Krav Maga, Hebrew for “contact combat” was developed in Hungary in the 1930s by Jewish guerilla warrior Imi Lichtenfield. It was originally developed as a means of street fighting in Jewish districts against Nazi militias, but given its effectiveness, Litchenfield was charged with the responsibility of training up the Israeli Defence Force after the state’s formation in 1948.
It may not be pretty but aesthetics seem irrelevant when it comes to street survival. There seems to be a mantra behind every technique taught: If in danger, kick your attacker really, really hard in the genitals and run away. Whilst other martial arts avoid dealing with weapons, Krav Maga is grounded in reality, and seems to evolve with society. As we see knife crime infiltrate our society at an alarming rate, so Krav Maga adopts new techniques to deal with the threat.
Whilst attending one lesson has left me with a sense of invincibility all week, I still have the fear that in actuality, putting the skills into practice would be my downfall. The fear is that my enthusiastic, if misguided, fists of fury would be mockingly dismissed by some Glasgow thug before he took it upon himself to single-handedly beat me into oblivion.

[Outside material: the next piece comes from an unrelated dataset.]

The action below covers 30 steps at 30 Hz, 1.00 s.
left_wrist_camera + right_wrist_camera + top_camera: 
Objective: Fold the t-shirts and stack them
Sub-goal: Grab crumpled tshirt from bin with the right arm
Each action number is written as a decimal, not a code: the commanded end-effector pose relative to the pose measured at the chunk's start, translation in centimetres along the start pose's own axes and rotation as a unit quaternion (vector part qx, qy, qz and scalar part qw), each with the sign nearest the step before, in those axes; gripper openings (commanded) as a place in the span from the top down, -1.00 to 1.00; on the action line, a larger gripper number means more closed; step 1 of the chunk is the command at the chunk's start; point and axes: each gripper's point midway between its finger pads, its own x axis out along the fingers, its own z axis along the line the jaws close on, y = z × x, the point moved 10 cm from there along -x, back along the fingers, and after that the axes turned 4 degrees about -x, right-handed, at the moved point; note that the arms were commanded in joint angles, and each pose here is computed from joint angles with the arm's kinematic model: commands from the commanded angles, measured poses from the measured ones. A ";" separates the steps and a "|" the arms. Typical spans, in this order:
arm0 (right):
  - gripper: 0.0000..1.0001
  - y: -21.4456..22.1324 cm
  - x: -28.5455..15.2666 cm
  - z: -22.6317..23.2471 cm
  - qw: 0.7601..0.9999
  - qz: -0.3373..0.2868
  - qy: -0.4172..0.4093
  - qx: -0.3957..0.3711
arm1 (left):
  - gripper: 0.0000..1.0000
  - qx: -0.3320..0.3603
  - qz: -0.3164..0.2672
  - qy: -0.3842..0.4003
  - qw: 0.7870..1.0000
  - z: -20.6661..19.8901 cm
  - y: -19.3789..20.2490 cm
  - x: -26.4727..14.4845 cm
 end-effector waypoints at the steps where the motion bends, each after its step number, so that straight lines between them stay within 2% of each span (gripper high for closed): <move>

And obviously it is impossible to recreate the intensity of a real life fight situation, yet Coach John Miller talks of achieving a state of muscle memory: “Eventually you should get to that stage where you get to the point where your body acts instinctively. That is what Krav Maga does — it taps into the body’s animal instinct to survive.”
Whilst some martial arts can be intimidating due to the intense levels of training required, there is something refreshingly inclusive about Krav Maga. You don’t have to be a Bruce Lee ninja warrior or of an Arnold Schwarzenegger physique to effectively defend yourself. It is about highlighting your own personal strengths and utilising them to effectively overcome any attackers.
Coach Miller argues: “It’s all very well being able to kick someone in the head, but realistically, how is that going to help me if someone attacks me with a knife?”
And he is right. In my youth I briefly struggled with judo, before the horrible realisation that although it came with martial arts status there was nothing cool or glamorous about it, and I can safely say that if faced with a Saturday night street brawl the last thing I would want to do is attempt to grapple and pin my knife-wielding would-be assassin. At times it can be easier to adopt the ostrich approach to life: a sense that avoiding any notion of nastiness will make it disappear. Yet it is foolish in these times, and with the resources we have so readily available, to not be in someway able to defend yourself. As elegantly surmised by Miller: “Better to have the know and not need it than to need it and not know.”